Arundel & South Downs MP Nick Herbert has announced plans to scrap the automatic early release of prisoners and introduce a new system of ‘Earned Release’ in prisons in England and Wales.


Mr Herbert, who is the Shadow Secretary of State for Justice, was speaking at the Conservative Party Conference in Birmingham last Tuesday (30 September).

He said that currently, all prisoners on fixed-term sentences are automatically released after serving half of their sentence, regardless of how they have behaved, whether they are likely to reoffend, whether they have complied with any rehabilitation programmes and whether they have been on drugs while in prison.

Thousands are released even earlier on the End of Custody Licence scheme, introduced in June 2007 as a ‘very temporary' measure, but now planned to continue indefinitely.  Under this scheme, in just over a year 36,000 prisoners have been released from jail before serving half their sentence - 7,000 of whom were violent offenders. 

Mr Herbert said that a new Conservative Government would immediately scrap the End of Custody Licence and introduce a new system of ‘Earned Release' based on minimum and maximum sentences.  No prisoner would serve less than the minimum sentence and release beyond this point would be conditional and at the discretion of the prison governor.  An offender would have to ‘earn' his release by complying with prison rules, coming off drugs, taking the right courses and showing that he is not a danger to the public.

Mr Herbert, speaking to the audience without notes or an autocue, said: "I think that this is the right way to help reform our prisons, because we'll be putting power back into the hands of prison governors, we'll be demonstrating to the prisoners that actually it matters what they do, what their attitude is, when we come to decide whether or not they're ready to be released into the community. 

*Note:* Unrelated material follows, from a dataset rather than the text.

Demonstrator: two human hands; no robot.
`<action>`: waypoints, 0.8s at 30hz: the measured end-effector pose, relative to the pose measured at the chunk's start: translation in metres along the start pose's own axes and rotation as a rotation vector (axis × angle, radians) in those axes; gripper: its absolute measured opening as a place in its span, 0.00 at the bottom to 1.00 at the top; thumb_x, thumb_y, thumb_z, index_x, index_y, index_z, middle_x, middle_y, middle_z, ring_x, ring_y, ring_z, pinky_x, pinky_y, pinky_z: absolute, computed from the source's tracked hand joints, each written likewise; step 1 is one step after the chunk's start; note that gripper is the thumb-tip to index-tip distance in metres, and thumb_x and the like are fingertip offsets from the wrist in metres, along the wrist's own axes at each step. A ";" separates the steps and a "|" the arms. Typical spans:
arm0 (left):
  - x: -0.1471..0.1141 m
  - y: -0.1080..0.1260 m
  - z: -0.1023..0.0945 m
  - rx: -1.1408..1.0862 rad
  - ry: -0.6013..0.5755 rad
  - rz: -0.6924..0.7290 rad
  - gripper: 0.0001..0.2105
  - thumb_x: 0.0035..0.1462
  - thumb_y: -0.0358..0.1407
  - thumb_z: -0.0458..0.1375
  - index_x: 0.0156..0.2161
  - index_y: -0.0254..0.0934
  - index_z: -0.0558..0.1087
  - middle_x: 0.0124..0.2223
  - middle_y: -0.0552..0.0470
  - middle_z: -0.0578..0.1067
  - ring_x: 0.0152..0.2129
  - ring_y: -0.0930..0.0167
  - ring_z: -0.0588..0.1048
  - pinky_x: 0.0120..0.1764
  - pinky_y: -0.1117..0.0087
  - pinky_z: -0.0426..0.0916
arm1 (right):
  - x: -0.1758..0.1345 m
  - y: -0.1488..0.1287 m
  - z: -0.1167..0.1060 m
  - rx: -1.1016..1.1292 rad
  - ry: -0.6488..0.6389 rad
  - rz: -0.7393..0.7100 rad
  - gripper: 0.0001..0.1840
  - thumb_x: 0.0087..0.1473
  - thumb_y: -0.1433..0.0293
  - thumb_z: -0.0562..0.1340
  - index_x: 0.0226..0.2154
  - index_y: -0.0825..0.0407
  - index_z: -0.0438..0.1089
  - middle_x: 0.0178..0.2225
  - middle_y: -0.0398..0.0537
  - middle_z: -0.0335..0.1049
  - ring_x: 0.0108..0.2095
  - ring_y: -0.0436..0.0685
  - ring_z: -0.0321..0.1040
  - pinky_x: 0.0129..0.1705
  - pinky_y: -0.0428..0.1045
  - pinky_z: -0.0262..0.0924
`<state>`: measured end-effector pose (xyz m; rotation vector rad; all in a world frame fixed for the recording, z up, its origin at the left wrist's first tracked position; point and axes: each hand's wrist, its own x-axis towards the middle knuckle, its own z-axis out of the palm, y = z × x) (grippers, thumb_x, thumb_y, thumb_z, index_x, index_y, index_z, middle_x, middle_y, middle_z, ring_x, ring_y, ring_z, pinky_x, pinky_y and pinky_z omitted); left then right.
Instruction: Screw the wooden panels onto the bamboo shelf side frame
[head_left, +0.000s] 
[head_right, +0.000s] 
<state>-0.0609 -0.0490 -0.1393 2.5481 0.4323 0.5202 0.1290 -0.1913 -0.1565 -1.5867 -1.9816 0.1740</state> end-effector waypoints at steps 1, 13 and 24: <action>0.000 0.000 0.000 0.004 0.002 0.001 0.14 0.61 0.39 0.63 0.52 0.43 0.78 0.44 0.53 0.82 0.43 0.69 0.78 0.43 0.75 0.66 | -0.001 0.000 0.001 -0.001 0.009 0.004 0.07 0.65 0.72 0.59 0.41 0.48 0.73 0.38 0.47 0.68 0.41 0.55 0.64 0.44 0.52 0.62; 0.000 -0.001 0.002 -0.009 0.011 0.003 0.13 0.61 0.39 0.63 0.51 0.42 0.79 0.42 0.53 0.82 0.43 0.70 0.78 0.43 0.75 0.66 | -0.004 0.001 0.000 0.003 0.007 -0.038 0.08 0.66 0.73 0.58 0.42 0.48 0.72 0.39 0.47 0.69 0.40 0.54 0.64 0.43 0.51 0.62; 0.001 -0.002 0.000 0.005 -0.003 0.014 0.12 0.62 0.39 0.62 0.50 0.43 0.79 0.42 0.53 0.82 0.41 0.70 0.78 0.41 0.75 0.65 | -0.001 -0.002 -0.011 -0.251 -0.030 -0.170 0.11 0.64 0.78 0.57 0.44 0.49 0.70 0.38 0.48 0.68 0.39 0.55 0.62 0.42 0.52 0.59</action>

"And above all it will restore public confidence in the system, because the public need to be reassured that when a court says something, that's what the court actually means."

Mr Herbert talked about his plans for establishing independent Prison and Rehabilitation Trusts, under which prison governors will be charged with the task of reducing reoffending, with the authority to contract services run by the private and voluntary sectors.

At present, two thirds of adult prisoners are reconvicted of another crime within two years of release from jail.  For young offenders, the figure is higher - 75 per cent.

Mr Herbert said: "It really does matter to us that prisons can perform a role, not just as places of incarceration, but where we can turn the lives of offenders around." 

He said it was important that prisoners were given purposeful activity, not simply shut in their cells for long periods - and that this may involve help with reading and writing, learning new skills to prepare them for work outside and treatment for drug addiction and mental illness.

Mr Herbert also promised to tighten up the bail laws to put public safety first, to strengthen community sentences and to create more prison places to ease overcrowding.